The negative threat to the kingdom are those who put a stumbling in the way of the children. Today’s reminder is that stumbling blocks come in the form of broken relationships. When we do not forgive from our hearts, when the sin is allowed to take over our lives, we becomes stumbling blocks to the community.
Namely we become stumbling blocks to the Gospel. We get in our own way. The greatest single moment that negates the work of the Gospel is when members of the faith community do not forgive. We get in the way of the Gospel when we do act like Jesus has demonstrated.
Now this is not the call to be perfect, because we cannot be perfect on this side of the kingdom. Today’s reminder is that relationships take work and that we are called to take seriously the call of Jesus to forgive.
The truth is that there are consequences for not forgiving out of our heart. It is very clear when we do not forgive. We may try to present a good face to the rest of the world, but the world knows. The community knows when forgiveness is not given from the heart. When forgiveness is not genuine, not from the heart, the held grudge becomes like cancer to the community. It slowly destroys the healthy system until it is broken beyond repair. This can last generations. We know this from our own history - especially with families.

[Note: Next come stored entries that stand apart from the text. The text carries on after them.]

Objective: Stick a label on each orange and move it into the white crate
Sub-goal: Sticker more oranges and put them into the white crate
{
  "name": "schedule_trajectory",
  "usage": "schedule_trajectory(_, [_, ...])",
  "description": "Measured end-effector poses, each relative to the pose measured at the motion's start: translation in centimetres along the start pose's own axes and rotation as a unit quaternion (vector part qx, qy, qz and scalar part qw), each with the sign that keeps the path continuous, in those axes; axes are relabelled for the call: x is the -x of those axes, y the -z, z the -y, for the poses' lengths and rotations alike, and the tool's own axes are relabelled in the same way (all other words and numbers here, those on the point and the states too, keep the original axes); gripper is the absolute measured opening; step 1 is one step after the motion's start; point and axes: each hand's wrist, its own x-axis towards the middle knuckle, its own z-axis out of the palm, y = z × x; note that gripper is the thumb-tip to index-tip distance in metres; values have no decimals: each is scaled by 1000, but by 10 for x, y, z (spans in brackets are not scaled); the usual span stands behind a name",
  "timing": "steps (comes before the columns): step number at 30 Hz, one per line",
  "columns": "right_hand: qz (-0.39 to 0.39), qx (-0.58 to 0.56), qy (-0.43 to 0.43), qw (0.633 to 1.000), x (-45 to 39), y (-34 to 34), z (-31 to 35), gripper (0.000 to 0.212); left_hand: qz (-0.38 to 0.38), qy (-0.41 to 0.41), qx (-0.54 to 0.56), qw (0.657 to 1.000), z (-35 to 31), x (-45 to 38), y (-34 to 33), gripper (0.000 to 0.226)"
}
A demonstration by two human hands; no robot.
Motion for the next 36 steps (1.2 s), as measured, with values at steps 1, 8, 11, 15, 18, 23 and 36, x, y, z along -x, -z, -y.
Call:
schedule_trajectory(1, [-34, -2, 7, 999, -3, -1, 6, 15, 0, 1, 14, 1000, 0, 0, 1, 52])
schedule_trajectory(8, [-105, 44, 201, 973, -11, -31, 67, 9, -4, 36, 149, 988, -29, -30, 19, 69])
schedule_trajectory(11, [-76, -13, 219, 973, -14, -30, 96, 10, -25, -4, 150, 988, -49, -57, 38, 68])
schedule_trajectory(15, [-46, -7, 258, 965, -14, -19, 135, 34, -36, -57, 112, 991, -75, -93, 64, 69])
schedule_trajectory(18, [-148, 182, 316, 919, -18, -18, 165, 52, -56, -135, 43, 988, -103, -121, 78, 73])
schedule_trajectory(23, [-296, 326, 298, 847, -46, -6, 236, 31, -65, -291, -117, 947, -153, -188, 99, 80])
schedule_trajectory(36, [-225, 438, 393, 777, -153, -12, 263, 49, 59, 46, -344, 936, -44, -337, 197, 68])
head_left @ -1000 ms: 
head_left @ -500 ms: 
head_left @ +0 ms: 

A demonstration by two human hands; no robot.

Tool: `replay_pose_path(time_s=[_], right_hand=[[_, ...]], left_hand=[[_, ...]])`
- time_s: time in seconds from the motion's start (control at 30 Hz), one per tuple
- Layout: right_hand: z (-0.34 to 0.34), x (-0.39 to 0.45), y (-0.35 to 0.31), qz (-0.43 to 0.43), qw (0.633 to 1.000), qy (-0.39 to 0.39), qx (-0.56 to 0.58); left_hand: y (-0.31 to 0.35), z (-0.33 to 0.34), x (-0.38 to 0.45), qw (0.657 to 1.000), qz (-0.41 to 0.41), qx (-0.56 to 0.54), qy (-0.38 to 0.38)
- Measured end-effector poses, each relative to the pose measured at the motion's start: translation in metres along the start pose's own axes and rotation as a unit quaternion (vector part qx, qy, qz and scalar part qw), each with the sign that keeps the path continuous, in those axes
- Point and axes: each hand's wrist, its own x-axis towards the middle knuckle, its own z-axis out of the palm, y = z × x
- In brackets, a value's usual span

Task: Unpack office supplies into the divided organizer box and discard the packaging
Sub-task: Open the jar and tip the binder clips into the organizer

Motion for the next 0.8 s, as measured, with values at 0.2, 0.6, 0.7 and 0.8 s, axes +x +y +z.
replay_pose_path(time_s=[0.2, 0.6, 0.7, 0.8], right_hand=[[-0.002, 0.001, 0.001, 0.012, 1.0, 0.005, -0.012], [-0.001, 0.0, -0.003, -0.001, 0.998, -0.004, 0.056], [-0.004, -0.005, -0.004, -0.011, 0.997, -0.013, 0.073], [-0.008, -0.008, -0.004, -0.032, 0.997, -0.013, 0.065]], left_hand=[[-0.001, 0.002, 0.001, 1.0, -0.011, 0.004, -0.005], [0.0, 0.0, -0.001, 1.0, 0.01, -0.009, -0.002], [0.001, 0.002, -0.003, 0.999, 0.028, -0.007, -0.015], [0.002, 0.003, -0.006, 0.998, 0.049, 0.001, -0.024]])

Families can hold grudges for centuries. Between individual members and between entire families. When a sin occurs that goes unforgiven, it can affect the family to the hundredth generation. I bet some of you could name family that has gone through this. When a sin goes unforgiven, it never goes away. The community, and ultimately the world will know.
Forgiveness helps us to maintain our relationships and build the foundations of a strong community of faith. Forgiveness is an expression of our willingness to participate in what God is already doing in reconciling the world. The rampage of sin can seem over overwhelming, but we can work against it, we can bring light to dark places, by working on what goes on between us - and the world will see.
Forgiveness is an expression of our willingness to participate in what God is already doing in reconciling the world.
We are called to be witnesses of God’s love and mercy. To be the light of Christ in a world that can get caught up in darkness. To demonstrate God’s forgiveness and not get caught up in the numbers game that the world fights so hard to play. It’s hard, but Christ promise to be with us - is always with us in those moments. We are a blessed people. Filled with forgiveness, so that we can forgive one another.